Supplied material: Begin

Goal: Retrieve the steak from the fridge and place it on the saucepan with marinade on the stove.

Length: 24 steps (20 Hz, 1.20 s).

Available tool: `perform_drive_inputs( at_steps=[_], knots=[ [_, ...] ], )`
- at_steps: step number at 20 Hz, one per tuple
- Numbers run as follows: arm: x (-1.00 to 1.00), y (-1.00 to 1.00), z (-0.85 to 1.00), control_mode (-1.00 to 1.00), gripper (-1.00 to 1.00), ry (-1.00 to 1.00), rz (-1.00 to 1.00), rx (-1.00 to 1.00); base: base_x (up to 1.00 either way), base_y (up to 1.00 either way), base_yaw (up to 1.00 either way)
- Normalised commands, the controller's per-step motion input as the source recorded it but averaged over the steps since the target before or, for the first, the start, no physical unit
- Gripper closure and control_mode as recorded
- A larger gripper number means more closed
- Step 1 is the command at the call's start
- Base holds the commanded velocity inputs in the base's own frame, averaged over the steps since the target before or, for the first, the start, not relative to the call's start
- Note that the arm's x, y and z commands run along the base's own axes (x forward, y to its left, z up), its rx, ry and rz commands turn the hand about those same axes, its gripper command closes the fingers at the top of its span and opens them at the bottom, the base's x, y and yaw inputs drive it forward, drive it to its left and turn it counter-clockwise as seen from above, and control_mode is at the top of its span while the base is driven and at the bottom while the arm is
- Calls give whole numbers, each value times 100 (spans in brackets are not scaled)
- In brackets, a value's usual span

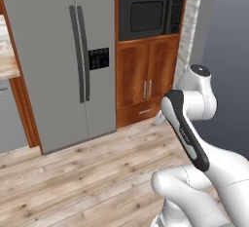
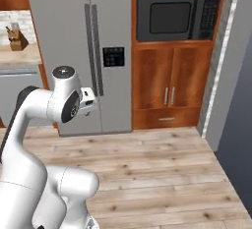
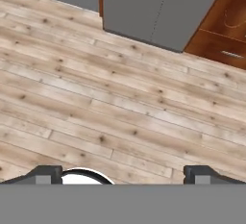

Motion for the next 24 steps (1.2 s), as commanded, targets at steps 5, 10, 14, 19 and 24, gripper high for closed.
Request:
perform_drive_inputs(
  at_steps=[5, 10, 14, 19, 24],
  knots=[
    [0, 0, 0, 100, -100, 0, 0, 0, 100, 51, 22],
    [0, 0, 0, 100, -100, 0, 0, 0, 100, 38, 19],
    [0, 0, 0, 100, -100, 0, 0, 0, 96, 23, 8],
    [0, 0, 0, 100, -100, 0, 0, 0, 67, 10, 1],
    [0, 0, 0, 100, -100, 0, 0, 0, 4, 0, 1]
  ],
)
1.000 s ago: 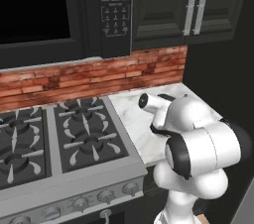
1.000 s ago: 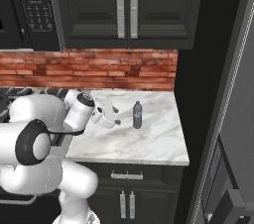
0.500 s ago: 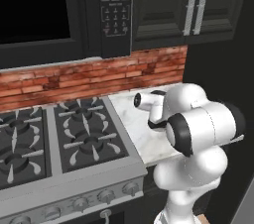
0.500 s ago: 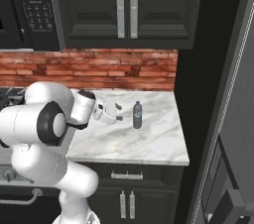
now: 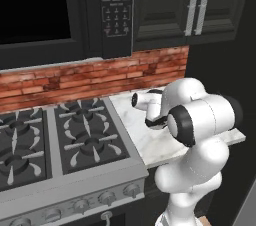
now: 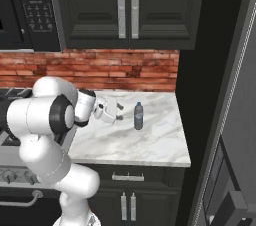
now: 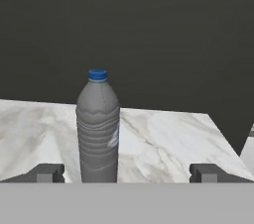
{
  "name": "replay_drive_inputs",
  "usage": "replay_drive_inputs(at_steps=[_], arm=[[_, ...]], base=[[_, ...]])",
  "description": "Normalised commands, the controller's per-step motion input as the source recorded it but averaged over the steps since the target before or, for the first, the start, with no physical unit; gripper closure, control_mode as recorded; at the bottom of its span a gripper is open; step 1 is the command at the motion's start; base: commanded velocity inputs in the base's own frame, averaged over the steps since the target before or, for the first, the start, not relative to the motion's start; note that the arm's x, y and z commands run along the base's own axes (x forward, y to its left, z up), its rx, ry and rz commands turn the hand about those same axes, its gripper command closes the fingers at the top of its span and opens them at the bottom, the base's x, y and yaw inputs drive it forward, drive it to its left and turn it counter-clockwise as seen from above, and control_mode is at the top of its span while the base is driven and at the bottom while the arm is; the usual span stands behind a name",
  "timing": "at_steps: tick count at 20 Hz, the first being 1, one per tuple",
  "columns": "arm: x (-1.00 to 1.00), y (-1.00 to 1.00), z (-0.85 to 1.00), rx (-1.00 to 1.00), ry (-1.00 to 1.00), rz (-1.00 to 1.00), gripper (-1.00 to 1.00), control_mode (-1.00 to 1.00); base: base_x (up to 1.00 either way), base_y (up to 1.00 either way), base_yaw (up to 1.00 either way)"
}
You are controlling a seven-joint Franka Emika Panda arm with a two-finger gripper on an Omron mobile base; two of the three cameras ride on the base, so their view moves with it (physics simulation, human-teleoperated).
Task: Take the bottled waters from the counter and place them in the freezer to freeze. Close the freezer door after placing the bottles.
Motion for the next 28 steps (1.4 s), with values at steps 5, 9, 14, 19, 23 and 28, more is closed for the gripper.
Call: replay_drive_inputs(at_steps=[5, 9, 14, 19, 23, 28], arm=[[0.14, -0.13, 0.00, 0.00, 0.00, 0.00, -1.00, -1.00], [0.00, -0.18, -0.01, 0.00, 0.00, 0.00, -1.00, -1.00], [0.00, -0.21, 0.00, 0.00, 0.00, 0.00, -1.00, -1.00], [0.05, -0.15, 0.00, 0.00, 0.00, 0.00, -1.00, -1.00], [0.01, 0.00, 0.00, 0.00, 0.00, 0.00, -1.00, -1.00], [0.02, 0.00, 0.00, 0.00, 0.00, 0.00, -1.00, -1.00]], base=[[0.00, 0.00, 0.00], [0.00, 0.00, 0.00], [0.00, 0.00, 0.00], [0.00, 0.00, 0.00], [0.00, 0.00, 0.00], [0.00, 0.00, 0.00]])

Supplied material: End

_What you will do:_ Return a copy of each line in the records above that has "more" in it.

_Output of the task:_
- A larger gripper number means more closed
Motion for the next 28 steps (1.4 s), with values at steps 5, 9, 14, 19, 23 and 28, more is closed for the gripper.

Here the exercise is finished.